Grenoble : croyant à une gastro, l’adolescent avait absorbé massivement des médicament.

Lundi la Cour d’Appel de Grenoble a fini par condamner une infirmière pour homicide involontaire à l’issue d’une série interminable de procès.

En 2013, un adolescent de 15 ans, avait massivement absorbé des médicaments et Karine l’infirmière avait tardé à contacter les secours estimant que l’enfant était simplement atteint d’une gastro-entérite.

Le 28 novembre 2013, Julien, 15 ans, avalait des médicaments -trois boîtes de Colchimax, un remède contre la goutte- pour mettre fin à ses jours. Après plusieurs heures d’agonie, des diarrhées, des vomissements, il était décédé chez son père, Laurent (ses parents sont divorcés) à Saint-Quentin-Fallavier, sous les yeux de sa belle-mère, Karine, infirmière de profession, qui n’avait appelé les secours que 24 heures après. Mais c’était trop tard. Elle avait pourtant découvert des boîtes de médicaments vides, mais Julien lui avait juré qu’il n’avait rien pris.

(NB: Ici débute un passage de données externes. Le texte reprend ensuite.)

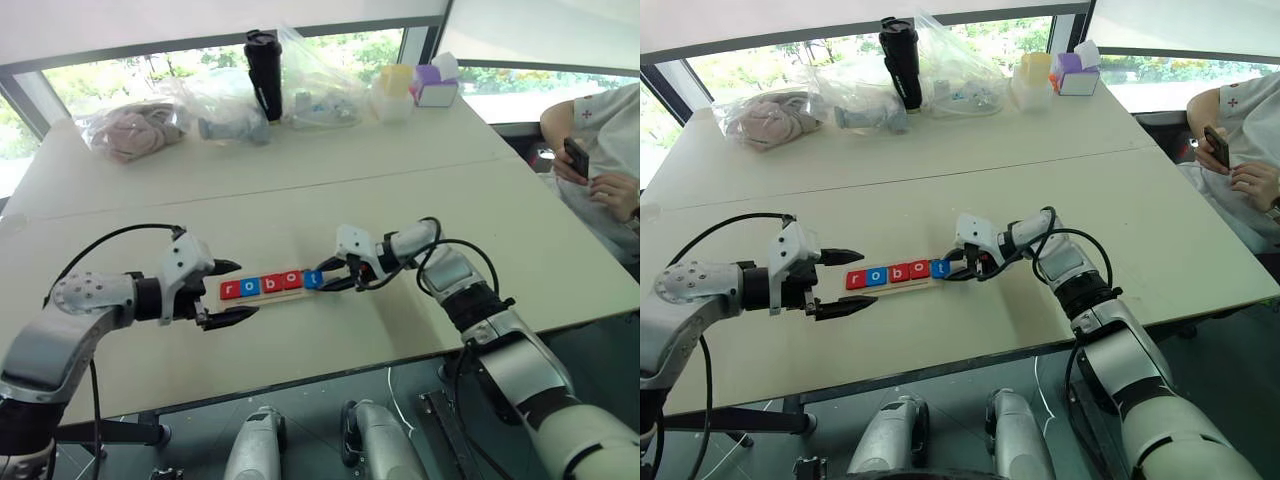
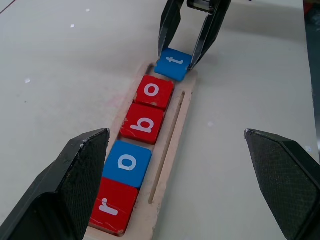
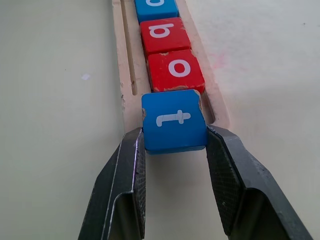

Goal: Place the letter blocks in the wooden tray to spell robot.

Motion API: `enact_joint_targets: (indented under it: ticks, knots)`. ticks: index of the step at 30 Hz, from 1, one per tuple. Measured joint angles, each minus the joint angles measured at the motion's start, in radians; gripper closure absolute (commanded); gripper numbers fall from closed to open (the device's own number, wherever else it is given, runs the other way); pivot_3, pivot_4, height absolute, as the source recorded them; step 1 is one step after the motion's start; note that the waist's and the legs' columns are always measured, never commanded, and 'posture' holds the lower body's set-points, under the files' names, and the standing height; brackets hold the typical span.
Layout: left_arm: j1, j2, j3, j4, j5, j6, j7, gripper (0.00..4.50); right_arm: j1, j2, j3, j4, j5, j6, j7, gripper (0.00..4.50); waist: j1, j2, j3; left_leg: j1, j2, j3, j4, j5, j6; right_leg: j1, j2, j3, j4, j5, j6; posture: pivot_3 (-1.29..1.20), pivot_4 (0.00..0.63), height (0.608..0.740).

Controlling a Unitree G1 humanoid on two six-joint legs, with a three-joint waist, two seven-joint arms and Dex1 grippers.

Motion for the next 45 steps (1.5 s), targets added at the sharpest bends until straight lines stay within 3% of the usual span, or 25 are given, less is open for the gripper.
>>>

Elle devait être poursuivie pour non-assistance à personne en danger et à finit par être condamnée à 1 an de prison avec sursis faisant suite aux réquisitions conformes de l’avocat général. L’avocat de l’infirmière s’est dit déçu par la décision et compte bien se pourvoir en Cassation sur le principe non conforme pour lui de la qualification des faits.

Cette série de procédures s’est cumulé avec deux instances principales suivies de deux procès en appel, par lequel l’infirmière en première instance avait été relaxé. Pour la mère de l’enfant c’est un soulagement de voir l’infirmière condamnée, d’autant qu’il s’agissait de la belle-mère de l’enfant.